■ **Work task**
Leaving the images behind, copy every line of the records exactly.

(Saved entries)
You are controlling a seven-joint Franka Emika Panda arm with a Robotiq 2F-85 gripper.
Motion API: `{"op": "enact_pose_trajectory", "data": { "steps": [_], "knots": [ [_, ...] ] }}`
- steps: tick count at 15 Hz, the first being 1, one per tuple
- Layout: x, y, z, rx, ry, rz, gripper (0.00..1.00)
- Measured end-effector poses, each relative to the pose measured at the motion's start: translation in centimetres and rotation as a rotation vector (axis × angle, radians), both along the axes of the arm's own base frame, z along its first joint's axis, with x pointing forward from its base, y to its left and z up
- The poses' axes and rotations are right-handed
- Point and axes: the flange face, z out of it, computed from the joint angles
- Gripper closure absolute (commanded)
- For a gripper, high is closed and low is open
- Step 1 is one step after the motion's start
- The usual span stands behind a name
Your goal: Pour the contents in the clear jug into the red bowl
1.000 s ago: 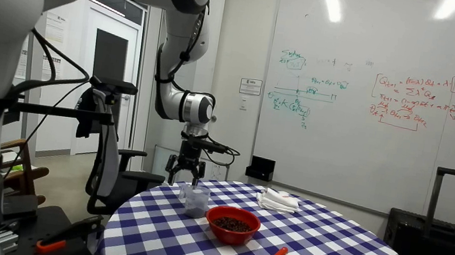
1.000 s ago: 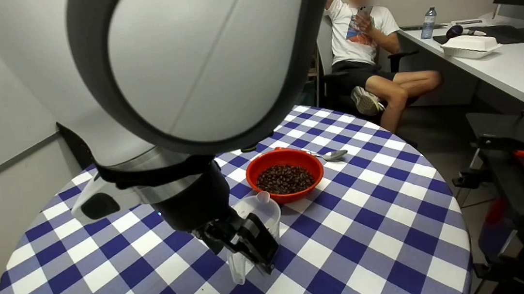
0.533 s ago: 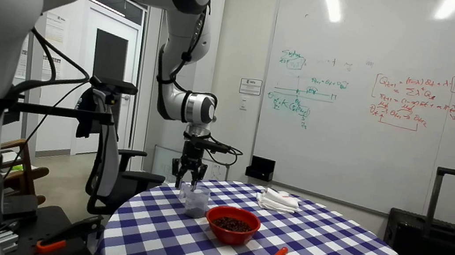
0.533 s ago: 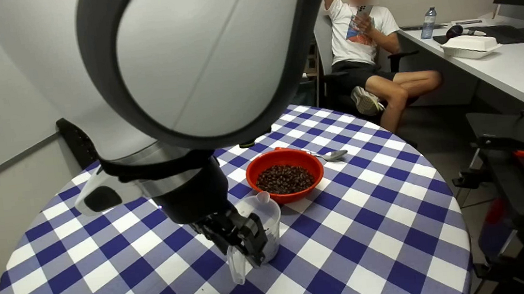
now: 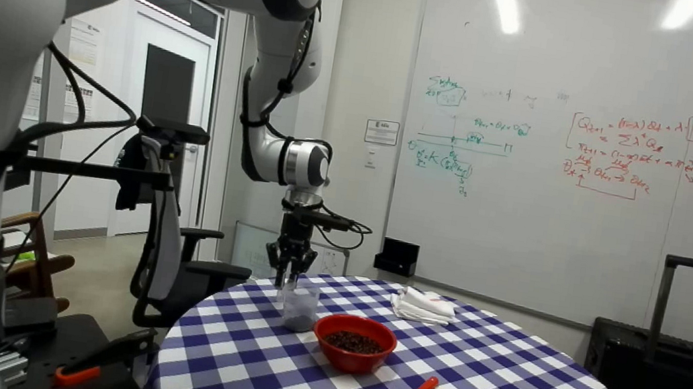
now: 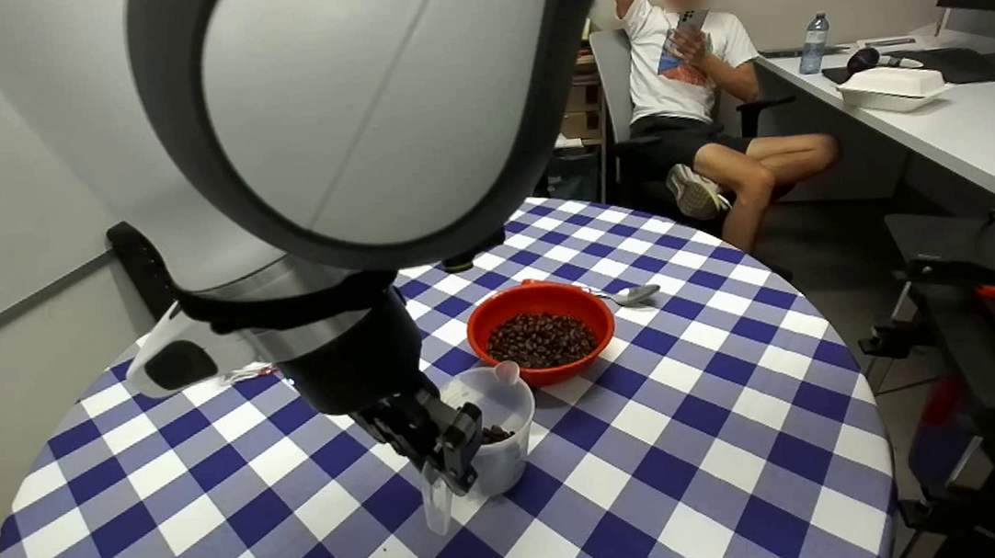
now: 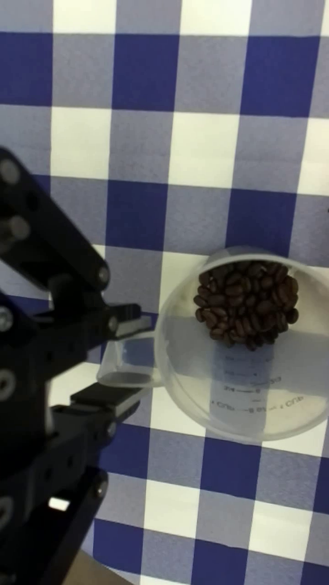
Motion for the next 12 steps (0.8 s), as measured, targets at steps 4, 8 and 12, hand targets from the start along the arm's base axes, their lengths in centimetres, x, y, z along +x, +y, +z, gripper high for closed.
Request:
{"op": "enact_pose_trajectory", "data": {
  "steps": [4, 8, 12],
  "knots": [
    [0.8, 0.5, 1.3, 0.022, -0.021, 0.009, 0.93],
    [2.1, 0.4, 4.5, 0.108, -0.032, 0.035, 0.93],
    [3.4, -1.7, 7.9, 0.185, -0.032, 0.016, 0.93]
  ]
}}
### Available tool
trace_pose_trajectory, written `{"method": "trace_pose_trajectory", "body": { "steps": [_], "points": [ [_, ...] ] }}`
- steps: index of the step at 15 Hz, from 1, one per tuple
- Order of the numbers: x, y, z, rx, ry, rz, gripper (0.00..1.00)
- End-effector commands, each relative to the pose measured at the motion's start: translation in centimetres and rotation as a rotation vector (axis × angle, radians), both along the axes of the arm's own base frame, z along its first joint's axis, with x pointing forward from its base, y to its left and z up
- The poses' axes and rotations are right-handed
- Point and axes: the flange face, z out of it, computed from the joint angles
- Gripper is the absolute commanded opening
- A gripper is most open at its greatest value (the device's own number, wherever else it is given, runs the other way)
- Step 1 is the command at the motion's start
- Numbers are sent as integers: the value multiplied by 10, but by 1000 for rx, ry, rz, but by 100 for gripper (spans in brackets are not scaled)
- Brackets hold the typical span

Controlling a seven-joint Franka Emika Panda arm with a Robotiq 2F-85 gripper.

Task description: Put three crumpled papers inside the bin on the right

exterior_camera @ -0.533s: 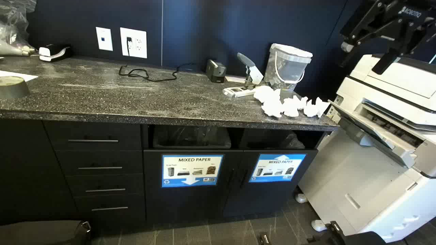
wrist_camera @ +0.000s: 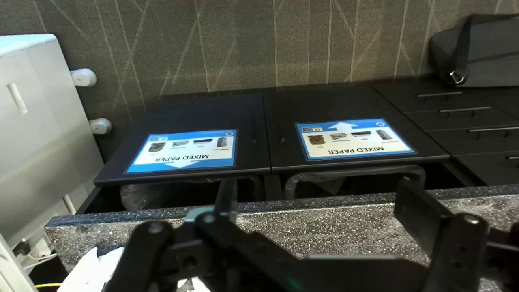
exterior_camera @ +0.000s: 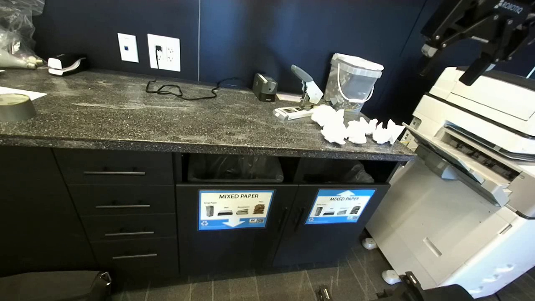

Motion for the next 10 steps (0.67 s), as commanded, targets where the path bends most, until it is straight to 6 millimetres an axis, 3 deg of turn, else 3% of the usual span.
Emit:
{"method": "trace_pose_trajectory", "body": {
  "steps": [1,5,10],
  "points": [
    [4,-2,-6,2,-7,2,100],
    [21,-13,-30,-10,-10,-30,100],
    [58,-32,-80,3,-15,-20,100]
  ]
}}
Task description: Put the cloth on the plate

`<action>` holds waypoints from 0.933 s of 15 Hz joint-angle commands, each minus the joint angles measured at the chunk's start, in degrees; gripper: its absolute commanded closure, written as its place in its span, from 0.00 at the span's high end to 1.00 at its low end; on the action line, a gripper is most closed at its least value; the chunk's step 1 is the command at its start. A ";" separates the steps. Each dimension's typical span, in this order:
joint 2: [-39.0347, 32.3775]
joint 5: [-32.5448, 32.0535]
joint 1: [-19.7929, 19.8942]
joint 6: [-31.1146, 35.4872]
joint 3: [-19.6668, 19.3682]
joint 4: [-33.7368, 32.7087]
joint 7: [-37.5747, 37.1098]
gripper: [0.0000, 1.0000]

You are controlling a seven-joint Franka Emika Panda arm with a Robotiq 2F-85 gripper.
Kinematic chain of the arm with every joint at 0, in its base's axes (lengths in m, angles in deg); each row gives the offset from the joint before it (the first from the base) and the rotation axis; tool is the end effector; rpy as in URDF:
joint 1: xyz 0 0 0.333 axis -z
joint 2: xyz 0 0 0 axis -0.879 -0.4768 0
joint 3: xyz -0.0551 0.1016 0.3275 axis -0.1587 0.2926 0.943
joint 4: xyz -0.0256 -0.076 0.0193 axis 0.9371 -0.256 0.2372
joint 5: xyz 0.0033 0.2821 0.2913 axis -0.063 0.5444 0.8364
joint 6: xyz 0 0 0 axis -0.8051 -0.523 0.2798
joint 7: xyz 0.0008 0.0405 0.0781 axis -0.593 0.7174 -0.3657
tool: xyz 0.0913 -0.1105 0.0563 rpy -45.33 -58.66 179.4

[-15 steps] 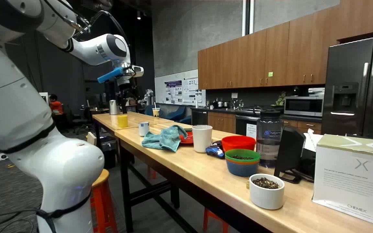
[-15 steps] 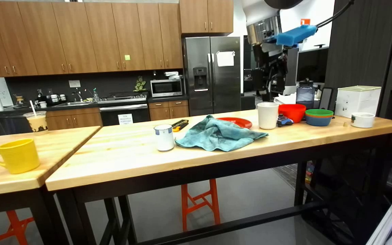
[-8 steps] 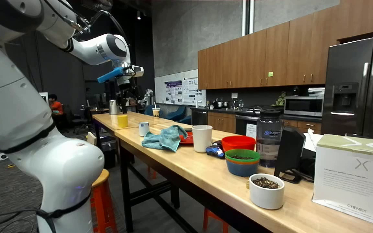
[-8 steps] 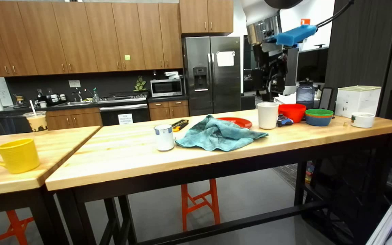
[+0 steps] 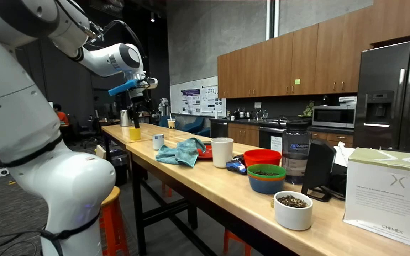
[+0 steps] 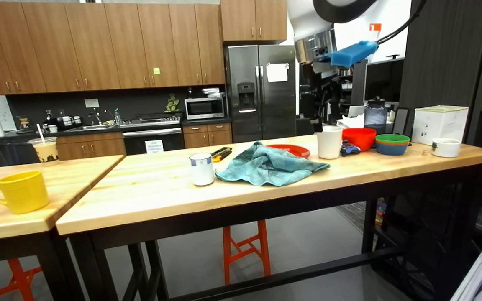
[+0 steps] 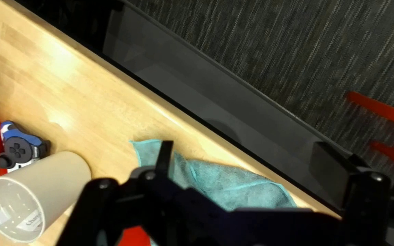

■ **Result**
You are controlling a seven-joint Franka Emika Panda arm with a Robotiq 2F-85 gripper.
Motion API: `{"op": "enact_pose_trajectory", "data": { "steps": [_], "knots": [ [_, ...] ] }}`
- steps: tick count at 15 Hz, the first being 1, one per tuple
- Layout: x, y, z, rx, ry, rz, gripper (0.00..1.00)
- Measured end-effector poses, each relative to the pose measured at the motion's start: translation in centimetres and rotation as a rotation vector (axis × angle, radians), both along the axes of the arm's own base frame, z along its first joint's axis, with x pointing forward from its base, y to its left and z up
- The poses' axes and rotations are right-handed
- Point and axes: the flange face, z out of it, computed from the joint angles
- Gripper closure absolute (commanded)
- For a gripper, high is closed and low is open
- Step 1 is one step after the motion's start
- The usual span stands behind a name
Your goal: Pour the contents in the clear jug into the red bowl
1.000 s ago: 
1.000 s ago: 
0.533 s ago: 
0.533 s ago: 
now: 
now: 
now: 
Motion for the next 12 steps (0.8 s), as measured, targets at steps 4, 8 and 12, hand targets from the start along the arm's base axes, their lengths in centimetres, x, y, z along +x, +y, +z, gripper high for closed.
Request:
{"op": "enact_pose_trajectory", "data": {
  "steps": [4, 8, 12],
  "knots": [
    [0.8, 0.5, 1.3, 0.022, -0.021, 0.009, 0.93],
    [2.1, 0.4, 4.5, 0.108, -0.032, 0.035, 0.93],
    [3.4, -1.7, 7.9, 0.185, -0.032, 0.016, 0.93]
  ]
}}
### Available tool
trace_pose_trajectory, written `{"method": "trace_pose_trajectory", "body": { "steps": [_], "points": [ [_, ...] ] }}`
- steps: index of the step at 15 Hz, from 1, one per tuple
- Order of the numbers: x, y, z, rx, ry, rz, gripper (0.00..1.00)
- End-effector commands, each relative to the pose measured at the motion's start: translation in centimetres and rotation as a rotation vector (axis × angle, radians), both along the axes of the arm's own base frame, z along its first joint's axis, with x pointing forward from its base, y to its left and z up
- The poses' axes and rotations are right-handed
- Point and axes: the flange face, z out of it, computed from the joint angles
- Gripper is the absolute commanded opening
- A gripper is most open at its greatest value (the device's own number, wherever else it is given, runs the other way)
- Step 1 is the command at the motion's start
- Numbers are sent as integers: the value multiplied by 10, but by 1000 for rx, ry, rz, but by 100 for gripper (spans in brackets are not scaled)
- Brackets hold the typical span

Controlling a seven-joint Franka Emika Panda arm with a Robotiq 2F-85 gripper.

Task description: Put three crumpled papers inside the bin on the right

exterior_camera @ -0.533s: 
wrist_camera @ +0.000s: 
exterior_camera @ +0.000s: 

Motion for the next 10 steps (0.67 s), as commanded, targets where the path bends most, until it is straight to 6 millimetres an axis, 3 deg of turn, else 3% of the usual span.
Emit:
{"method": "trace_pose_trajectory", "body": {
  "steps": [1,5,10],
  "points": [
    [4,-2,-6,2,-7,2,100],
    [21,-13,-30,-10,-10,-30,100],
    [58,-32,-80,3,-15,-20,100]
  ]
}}
Task description: Put the cloth on the plate

`<action>` holds waypoints from 0.933 s of 15 Hz joint-angle commands, each minus the joint angles measured at the chunk's start, in degrees; gripper: its absolute commanded closure, written as its place in its span, from 0.00 at the span's high end to 1.00 at its low end; on the action line, a gripper is most closed at its least value; the chunk's step 1 is the command at its start. A ";" separates the steps. Each dimension's typical span, in this order:
joint 2: [-39.0347, 32.3775]
joint 5: [-32.5448, 32.0535]
joint 1: [-19.7929, 19.8942]
joint 6: [-31.1146, 35.4872]
joint 3: [-19.6668, 19.3682]
joint 4: [-33.7368, 32.7087]
joint 7: [-37.5747, 37.1098]
gripper: [0.0000, 1.0000]

You are controlling a seven-joint Franka Emika Panda arm with a Robotiq 2F-85 gripper.
Kinematic chain of the arm with every joint at 0, in its base's axes (lengths in m, angles in deg); each row gives the offset from the joint before it (the first from the base) and the rotation axis; tool is the end effector; rpy as in URDF:
joint 1: xyz 0 0 0.333 axis -z
joint 2: xyz 0 0 0 axis -0.879 -0.4768 0
joint 3: xyz -0.0551 0.1016 0.3275 axis -0.1587 0.2926 0.943
joint 4: xyz -0.0256 -0.076 0.0193 axis 0.9371 -0.256 0.2372
joint 5: xyz 0.0033 0.2821 0.2913 axis -0.063 0.5444 0.8364
joint 6: xyz 0 0 0 axis -0.8051 -0.523 0.2798
joint 7: xyz 0.0008 0.0405 0.0781 axis -0.593 0.7174 -0.3657
tool: xyz 0.0913 -0.1105 0.0563 rpy -45.33 -58.66 179.4

[-15 steps] 
[-15 steps] 
[-8 steps] 
[-8 steps] 
[+0 steps] 
[+0 steps] 
[+0 steps] 

The output is complete.